• Source material
————
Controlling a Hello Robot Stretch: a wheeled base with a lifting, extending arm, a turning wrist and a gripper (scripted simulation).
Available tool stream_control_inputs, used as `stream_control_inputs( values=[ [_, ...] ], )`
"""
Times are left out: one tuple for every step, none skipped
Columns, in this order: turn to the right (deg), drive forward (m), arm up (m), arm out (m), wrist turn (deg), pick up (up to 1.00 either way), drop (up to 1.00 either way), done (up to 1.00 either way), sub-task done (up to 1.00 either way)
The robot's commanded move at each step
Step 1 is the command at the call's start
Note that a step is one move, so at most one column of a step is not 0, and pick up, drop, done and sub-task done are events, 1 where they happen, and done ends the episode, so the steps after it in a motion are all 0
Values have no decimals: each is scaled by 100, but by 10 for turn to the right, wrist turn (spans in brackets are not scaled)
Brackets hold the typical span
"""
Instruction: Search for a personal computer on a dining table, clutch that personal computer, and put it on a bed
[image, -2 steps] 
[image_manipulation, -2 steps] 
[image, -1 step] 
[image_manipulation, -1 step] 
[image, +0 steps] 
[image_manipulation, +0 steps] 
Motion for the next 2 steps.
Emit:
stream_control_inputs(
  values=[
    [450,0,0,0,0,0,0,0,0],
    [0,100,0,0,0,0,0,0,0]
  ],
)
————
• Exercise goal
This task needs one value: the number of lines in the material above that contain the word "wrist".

• Solution
3